Could you reproduce, exactly as written, every line from the one containing "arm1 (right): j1" through the last line of the records, and nothing else?

[Records from a data collection]
════════════════

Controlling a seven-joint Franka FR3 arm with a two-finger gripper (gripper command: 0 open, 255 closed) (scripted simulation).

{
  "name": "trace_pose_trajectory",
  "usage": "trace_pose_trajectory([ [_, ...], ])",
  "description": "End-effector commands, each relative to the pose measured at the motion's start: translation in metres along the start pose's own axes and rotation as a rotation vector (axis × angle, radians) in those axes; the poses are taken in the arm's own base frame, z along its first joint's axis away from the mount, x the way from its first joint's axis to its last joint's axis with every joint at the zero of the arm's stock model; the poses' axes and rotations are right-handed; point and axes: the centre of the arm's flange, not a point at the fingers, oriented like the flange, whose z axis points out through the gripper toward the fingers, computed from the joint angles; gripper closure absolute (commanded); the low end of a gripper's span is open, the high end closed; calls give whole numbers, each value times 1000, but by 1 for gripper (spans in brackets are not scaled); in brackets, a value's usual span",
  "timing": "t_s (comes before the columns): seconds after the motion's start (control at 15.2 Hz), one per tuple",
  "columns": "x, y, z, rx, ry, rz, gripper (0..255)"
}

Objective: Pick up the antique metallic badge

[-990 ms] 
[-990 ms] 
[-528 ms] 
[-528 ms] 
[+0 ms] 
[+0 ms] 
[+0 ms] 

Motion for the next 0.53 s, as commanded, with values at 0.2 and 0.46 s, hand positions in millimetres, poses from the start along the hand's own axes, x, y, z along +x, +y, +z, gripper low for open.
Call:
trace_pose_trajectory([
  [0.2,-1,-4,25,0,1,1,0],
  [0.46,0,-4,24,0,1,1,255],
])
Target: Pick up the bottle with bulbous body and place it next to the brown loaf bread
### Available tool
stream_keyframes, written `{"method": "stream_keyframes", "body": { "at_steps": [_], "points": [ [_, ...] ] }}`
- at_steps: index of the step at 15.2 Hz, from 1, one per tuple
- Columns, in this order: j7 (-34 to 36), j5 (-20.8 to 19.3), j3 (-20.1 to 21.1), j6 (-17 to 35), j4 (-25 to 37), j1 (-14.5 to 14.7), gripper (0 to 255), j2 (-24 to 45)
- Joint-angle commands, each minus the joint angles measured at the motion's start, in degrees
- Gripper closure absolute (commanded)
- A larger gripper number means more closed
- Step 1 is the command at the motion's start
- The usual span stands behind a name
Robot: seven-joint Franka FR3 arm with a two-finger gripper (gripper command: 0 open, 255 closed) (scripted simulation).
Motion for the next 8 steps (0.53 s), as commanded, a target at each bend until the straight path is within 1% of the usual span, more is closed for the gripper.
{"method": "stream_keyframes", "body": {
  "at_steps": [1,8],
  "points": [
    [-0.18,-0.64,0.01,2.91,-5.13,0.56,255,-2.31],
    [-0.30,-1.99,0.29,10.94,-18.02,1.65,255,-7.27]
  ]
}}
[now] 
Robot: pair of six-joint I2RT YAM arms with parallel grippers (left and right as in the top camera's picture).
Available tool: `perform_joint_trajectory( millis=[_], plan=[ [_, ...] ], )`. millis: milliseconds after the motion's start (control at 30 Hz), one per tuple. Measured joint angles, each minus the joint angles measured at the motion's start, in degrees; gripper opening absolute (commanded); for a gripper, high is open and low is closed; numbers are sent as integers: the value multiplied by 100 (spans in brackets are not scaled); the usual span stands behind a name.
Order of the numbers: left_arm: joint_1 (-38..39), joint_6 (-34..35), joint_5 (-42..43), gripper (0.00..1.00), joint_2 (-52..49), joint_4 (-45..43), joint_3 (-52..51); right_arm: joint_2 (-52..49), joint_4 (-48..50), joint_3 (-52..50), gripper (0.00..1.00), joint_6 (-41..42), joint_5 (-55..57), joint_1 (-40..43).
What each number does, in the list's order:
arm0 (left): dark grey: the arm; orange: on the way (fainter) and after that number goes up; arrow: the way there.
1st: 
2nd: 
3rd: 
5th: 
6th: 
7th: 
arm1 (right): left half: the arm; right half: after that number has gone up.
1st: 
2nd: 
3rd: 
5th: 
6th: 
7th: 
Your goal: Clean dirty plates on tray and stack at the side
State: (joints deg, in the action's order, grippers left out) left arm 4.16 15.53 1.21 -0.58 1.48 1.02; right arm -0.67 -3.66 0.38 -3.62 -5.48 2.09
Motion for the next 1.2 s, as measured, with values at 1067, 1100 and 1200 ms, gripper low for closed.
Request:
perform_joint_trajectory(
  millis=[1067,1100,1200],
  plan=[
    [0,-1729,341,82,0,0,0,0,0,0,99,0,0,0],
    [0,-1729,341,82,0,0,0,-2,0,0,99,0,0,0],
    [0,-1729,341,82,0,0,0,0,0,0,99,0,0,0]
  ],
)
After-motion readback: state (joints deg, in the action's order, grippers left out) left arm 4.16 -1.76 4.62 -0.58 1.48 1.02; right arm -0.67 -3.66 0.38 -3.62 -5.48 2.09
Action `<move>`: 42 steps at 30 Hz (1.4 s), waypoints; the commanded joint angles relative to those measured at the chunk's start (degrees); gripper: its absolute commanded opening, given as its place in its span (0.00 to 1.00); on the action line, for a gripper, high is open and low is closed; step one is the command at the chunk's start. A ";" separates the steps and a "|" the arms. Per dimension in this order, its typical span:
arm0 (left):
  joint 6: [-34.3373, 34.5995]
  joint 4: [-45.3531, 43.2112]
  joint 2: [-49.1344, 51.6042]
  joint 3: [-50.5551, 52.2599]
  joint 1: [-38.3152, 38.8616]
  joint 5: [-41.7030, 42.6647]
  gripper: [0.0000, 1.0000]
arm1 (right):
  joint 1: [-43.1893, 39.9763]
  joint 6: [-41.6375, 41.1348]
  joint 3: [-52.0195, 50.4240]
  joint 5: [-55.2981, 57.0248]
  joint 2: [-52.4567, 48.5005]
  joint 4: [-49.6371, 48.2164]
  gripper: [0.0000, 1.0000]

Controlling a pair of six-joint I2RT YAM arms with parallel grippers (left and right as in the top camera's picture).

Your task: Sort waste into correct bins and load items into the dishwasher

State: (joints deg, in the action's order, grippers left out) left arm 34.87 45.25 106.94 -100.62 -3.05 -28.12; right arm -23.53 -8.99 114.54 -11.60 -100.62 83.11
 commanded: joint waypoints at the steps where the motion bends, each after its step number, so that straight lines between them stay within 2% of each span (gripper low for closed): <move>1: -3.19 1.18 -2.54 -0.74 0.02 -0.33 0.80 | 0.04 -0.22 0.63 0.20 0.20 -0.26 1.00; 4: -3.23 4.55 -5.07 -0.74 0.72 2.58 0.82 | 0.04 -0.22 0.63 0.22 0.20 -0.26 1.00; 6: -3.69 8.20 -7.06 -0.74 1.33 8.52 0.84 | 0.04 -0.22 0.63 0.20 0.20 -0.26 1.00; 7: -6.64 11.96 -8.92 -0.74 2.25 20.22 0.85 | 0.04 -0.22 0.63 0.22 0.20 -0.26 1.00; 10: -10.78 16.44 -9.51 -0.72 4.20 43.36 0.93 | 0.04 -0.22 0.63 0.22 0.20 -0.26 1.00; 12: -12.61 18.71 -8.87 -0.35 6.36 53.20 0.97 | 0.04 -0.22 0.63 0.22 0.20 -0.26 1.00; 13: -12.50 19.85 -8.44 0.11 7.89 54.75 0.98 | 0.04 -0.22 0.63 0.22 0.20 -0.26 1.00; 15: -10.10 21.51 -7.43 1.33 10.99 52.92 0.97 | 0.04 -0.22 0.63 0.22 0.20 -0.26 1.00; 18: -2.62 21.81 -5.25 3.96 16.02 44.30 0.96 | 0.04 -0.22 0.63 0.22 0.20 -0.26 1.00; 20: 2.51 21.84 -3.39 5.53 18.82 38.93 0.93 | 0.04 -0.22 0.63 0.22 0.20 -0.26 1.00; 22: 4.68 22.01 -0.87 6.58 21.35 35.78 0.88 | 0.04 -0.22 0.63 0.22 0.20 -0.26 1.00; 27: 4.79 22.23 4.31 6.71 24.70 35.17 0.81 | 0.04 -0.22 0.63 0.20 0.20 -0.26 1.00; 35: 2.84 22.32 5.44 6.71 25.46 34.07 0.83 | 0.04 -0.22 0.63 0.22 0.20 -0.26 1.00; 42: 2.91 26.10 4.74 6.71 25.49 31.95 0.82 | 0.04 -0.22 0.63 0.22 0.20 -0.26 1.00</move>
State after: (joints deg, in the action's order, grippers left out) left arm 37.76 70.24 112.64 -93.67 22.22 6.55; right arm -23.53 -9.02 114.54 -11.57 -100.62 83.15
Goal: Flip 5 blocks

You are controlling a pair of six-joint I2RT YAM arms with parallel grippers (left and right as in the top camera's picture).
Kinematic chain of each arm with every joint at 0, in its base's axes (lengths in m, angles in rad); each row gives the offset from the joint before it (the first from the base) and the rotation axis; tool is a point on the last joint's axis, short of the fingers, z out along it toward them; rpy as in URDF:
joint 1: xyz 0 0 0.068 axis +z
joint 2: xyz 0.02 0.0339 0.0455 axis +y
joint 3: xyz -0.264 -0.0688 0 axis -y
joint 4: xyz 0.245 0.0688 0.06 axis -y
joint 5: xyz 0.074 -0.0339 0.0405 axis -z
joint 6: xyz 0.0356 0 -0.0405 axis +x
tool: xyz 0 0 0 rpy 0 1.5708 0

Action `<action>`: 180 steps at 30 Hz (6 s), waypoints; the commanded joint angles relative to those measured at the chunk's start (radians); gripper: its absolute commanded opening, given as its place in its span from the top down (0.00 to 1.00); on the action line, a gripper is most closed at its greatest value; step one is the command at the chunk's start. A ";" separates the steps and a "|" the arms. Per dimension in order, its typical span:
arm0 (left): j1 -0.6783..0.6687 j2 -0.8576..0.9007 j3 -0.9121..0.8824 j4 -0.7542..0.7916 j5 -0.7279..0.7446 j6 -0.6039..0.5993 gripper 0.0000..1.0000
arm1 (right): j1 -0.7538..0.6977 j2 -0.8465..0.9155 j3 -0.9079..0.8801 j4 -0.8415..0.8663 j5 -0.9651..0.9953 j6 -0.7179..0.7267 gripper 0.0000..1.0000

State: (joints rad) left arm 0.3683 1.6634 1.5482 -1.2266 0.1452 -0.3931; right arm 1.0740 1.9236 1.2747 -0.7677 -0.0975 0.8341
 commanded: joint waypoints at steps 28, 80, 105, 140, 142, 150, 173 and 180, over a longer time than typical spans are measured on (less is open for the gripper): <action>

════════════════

### EXERCISE SOLUTION
arm1 (right): j1 -0.7538..0.6977 j2 -0.8465..0.9155 j3 -0.9079..0.8801 j4 -0.8415..0.8663 j5 -0.9651..0.9953 j6 -0.7179..0.7267 gripper 0.0000..1.0000

State: (joints rad) left arm 0.3683 1.6634 1.5482 -1.2266 0.1452 -0.3931; right arm 1.0740 1.9236 1.2747 -0.7677 -0.0975 0.8341
 commanded: joint waypoints at steps 28, 80, 105, 140, 142, 150, 173 and 180, over a longer time than typical spans are measured on (less is open for the gripper): <action>

Nothing remains to be added to the answer.